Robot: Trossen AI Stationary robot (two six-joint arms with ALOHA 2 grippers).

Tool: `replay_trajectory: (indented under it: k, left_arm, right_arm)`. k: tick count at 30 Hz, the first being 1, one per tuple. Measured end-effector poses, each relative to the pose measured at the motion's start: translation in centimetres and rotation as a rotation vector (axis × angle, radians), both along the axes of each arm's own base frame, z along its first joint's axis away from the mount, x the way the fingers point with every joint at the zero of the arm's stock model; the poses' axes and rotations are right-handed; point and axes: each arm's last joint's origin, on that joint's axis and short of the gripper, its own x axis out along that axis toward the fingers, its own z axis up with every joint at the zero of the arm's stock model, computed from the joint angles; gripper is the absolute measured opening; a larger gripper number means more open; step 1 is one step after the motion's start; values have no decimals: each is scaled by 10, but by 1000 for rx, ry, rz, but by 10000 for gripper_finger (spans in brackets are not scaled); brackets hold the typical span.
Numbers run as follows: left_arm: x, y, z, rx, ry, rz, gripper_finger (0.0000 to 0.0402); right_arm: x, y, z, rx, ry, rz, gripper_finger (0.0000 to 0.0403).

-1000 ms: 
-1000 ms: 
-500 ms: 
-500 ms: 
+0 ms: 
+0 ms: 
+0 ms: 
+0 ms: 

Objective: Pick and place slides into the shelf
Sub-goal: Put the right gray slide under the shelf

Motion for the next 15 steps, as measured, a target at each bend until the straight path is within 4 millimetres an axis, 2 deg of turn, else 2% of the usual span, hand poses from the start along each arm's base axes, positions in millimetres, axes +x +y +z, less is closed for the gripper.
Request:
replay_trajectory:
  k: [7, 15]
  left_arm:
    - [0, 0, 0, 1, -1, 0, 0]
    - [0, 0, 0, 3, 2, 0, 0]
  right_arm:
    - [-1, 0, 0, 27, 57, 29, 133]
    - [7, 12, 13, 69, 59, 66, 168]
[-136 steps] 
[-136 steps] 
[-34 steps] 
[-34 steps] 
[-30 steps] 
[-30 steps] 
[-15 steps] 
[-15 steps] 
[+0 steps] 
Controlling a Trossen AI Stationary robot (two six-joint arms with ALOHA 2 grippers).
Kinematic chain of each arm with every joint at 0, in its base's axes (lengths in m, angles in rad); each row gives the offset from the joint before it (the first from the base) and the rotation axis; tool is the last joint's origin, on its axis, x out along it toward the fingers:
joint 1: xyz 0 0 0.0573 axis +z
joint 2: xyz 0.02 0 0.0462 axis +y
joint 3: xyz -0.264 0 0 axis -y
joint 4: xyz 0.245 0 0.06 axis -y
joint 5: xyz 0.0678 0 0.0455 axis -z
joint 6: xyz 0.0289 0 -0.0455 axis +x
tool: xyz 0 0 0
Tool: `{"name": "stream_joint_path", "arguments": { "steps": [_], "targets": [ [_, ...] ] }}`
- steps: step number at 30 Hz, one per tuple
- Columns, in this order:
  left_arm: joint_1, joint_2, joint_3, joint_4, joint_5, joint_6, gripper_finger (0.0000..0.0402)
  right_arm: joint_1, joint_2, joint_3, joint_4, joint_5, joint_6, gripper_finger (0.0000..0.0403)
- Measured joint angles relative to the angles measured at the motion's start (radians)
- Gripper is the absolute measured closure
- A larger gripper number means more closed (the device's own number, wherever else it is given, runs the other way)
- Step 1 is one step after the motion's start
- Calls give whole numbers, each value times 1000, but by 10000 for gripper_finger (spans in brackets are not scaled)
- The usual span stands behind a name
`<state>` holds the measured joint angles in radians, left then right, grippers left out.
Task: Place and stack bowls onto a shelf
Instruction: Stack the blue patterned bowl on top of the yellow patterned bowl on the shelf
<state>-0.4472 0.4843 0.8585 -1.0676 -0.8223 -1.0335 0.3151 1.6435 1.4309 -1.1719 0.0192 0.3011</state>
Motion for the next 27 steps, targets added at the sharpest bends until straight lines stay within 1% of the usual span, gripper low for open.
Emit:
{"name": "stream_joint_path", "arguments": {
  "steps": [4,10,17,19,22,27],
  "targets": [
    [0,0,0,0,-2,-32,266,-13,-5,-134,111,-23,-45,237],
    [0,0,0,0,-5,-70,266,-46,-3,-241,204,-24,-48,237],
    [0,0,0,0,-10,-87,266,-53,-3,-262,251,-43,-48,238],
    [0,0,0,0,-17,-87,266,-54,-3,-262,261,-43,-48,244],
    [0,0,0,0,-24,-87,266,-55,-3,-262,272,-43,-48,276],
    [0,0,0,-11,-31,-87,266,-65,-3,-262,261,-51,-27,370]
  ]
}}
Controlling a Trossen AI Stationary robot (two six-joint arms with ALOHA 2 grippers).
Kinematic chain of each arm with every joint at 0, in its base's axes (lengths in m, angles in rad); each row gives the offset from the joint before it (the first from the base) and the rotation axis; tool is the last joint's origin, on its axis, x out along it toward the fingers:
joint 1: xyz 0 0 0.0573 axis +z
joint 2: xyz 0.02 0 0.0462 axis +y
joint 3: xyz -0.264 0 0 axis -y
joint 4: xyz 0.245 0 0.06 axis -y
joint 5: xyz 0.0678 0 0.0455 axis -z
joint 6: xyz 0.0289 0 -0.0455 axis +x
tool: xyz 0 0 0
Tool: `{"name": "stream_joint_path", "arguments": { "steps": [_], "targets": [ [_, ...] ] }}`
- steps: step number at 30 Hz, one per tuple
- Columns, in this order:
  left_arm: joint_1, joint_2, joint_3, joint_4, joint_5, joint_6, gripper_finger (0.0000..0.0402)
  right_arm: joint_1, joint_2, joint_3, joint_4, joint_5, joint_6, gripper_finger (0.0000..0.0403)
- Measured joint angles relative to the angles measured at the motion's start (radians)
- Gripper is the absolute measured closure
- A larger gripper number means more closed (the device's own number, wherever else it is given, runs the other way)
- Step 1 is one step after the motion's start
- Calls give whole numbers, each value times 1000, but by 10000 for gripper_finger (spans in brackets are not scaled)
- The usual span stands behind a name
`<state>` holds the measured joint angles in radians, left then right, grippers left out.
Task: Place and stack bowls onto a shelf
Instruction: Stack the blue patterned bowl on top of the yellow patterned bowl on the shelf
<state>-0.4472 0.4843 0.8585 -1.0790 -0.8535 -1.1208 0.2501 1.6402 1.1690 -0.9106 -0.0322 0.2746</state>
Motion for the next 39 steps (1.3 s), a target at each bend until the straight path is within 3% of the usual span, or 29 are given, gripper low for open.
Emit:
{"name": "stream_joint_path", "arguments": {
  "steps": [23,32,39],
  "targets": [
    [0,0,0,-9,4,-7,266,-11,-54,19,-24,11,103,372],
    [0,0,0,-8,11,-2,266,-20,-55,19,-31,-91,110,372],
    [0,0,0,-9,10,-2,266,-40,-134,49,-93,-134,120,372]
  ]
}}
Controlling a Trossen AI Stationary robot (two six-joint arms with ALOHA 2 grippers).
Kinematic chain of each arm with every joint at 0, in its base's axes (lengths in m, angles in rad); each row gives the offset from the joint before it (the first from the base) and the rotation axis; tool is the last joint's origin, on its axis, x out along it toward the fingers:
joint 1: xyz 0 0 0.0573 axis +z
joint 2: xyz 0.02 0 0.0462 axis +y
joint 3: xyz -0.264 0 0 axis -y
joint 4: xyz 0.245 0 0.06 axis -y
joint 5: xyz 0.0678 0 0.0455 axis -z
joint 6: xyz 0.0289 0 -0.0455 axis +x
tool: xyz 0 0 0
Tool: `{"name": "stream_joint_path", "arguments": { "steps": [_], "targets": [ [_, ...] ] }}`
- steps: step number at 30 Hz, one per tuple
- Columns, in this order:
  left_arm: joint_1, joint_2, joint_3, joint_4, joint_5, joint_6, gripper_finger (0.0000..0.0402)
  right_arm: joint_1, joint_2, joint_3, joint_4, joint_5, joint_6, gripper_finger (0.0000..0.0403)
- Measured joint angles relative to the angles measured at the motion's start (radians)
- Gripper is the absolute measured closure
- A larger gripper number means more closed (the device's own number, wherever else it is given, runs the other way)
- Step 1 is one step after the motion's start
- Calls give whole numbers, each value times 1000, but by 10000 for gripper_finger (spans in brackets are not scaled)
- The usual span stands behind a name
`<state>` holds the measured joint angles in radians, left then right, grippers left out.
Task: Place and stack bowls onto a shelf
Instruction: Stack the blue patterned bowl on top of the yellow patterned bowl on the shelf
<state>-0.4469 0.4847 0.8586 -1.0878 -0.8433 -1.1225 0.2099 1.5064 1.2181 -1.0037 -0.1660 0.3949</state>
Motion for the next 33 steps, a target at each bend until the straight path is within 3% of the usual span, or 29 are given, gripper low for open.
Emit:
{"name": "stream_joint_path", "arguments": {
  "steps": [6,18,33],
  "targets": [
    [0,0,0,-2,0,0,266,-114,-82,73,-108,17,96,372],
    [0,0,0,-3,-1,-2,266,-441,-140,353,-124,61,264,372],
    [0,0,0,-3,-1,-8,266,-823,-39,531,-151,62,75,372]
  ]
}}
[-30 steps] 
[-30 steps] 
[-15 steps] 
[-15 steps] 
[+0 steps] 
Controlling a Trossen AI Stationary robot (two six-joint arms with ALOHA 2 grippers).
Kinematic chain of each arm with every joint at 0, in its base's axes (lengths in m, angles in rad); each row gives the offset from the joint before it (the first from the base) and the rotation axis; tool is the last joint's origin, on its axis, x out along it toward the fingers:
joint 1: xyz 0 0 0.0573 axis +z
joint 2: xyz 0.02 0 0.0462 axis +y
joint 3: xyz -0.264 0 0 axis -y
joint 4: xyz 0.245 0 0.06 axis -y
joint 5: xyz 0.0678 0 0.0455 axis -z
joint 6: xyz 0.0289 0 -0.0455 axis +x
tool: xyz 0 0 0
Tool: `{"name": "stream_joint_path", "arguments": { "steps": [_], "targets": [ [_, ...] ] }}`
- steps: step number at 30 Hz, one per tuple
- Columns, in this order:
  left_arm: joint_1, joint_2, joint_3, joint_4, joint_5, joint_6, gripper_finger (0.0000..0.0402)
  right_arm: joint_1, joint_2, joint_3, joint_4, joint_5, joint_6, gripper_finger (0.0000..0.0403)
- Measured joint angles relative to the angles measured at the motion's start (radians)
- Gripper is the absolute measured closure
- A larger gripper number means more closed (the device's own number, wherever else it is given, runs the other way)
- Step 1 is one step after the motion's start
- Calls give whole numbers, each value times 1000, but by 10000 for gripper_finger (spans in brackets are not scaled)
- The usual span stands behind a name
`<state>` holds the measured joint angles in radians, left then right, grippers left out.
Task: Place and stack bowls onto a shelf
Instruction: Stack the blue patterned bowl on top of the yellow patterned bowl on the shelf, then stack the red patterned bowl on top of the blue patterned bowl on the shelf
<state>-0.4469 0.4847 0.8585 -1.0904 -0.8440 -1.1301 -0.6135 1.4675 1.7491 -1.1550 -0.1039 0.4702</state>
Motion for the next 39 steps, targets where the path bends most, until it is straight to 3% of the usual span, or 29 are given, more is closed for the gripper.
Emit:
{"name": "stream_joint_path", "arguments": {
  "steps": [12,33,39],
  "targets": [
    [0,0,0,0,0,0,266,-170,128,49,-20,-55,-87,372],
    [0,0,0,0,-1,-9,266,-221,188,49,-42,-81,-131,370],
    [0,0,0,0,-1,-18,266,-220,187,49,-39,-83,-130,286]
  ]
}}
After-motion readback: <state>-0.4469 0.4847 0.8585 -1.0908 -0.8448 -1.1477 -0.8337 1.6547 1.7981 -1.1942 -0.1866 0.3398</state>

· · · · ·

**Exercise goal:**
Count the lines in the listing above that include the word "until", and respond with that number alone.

**Your response:**
5